About one in six houses in Auckland fall into this category according to the government – which cited research by the Ministry of Business, Innovation and Employment (MBIE). The Prime Minister told Radio New Zealand’s Morning Report show that the IRD had evidence of foreign buyers deliberately rorting the system.
The Labour Party, however, says only 2 per cent of sales will be caught.
The government is giving the Inland Revenue Department (IRD) an extra $29m in funding to enforce the new rules, which are expected to net $420m in extra tax over the next five years.
Finance minister Bill English said in his Budget 2015 speech that the new tax measures were being introduced to take some of the pressure off Auckland’s housing market.
The new tax will apply to all non-residents and to New Zealanders who are buying and selling a property that’s not their main home.
Family homes exempted:
The new rules won’t apply to the family home, properties passed to estates on death, or homes sold as a result of property relationship splits.
Foreign buyers netted:
The government has argued consistently up until now that foreign buyers weren’t the problem in Auckland. As a result, the new tax rules caught many observers by surprise.
It is not clear how the government will enforce the rules when foreign owners sell. It has said, however, that all non-residents will now be required to provide an IRD number when they when they buy and sell property and to open a New Zealand bank account.
A capital gains tax in all but name:
Technically the new rules don’t amount to a “capital gains tax”, although that’s what almost everyone except the IRD and government are calling it.
There has always been a tax on profits made on properties bought with the intention of selling. “Intention” was and still is the key.

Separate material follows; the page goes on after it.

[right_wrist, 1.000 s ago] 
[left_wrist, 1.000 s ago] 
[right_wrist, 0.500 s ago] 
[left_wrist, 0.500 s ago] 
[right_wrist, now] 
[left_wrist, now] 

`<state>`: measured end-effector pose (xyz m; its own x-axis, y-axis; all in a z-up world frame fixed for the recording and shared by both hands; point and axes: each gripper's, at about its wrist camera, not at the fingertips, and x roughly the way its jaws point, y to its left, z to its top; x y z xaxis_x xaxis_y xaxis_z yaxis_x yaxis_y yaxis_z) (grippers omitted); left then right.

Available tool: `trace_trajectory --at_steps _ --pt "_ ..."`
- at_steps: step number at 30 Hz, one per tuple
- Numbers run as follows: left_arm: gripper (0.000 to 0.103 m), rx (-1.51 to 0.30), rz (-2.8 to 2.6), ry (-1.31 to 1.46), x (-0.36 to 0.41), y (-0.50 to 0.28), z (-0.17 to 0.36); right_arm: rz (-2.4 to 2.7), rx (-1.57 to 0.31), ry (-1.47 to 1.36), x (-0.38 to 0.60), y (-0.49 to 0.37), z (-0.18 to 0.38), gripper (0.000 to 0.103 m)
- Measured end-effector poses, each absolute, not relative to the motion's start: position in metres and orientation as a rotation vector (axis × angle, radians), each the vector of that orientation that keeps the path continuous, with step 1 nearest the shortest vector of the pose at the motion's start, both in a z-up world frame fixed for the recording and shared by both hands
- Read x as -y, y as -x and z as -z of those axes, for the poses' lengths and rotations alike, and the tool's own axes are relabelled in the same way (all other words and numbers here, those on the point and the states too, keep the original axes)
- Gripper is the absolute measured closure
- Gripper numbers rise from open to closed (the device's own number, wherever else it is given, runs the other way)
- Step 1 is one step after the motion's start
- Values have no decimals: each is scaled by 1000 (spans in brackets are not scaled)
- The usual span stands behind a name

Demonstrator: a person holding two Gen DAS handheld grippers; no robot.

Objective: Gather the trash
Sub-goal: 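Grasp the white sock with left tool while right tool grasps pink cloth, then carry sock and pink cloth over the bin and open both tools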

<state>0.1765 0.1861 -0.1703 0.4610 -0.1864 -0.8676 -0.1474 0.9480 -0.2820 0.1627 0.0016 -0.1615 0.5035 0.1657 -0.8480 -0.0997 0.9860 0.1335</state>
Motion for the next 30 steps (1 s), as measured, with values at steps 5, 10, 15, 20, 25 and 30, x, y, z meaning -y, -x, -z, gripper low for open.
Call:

Anyone such as property traders who bought property with the intention of flicking it on for more with or without doing the property up were taxed on the profits at their marginal rate – if they were caught. That rule still applies whether or not speculators sell within the two year period or outside it.
The existing rules don’t just apply to investors – although the majority of the tax was earned from that group. There have been cases of owner occupiers who bought properties, did them up whilst living in them and sold to make a profit. They were usually only caught if they did it more than once.
The government says its main focus in Auckland is still on increasing housing supply through special housing areas and Resource Management Act reforms.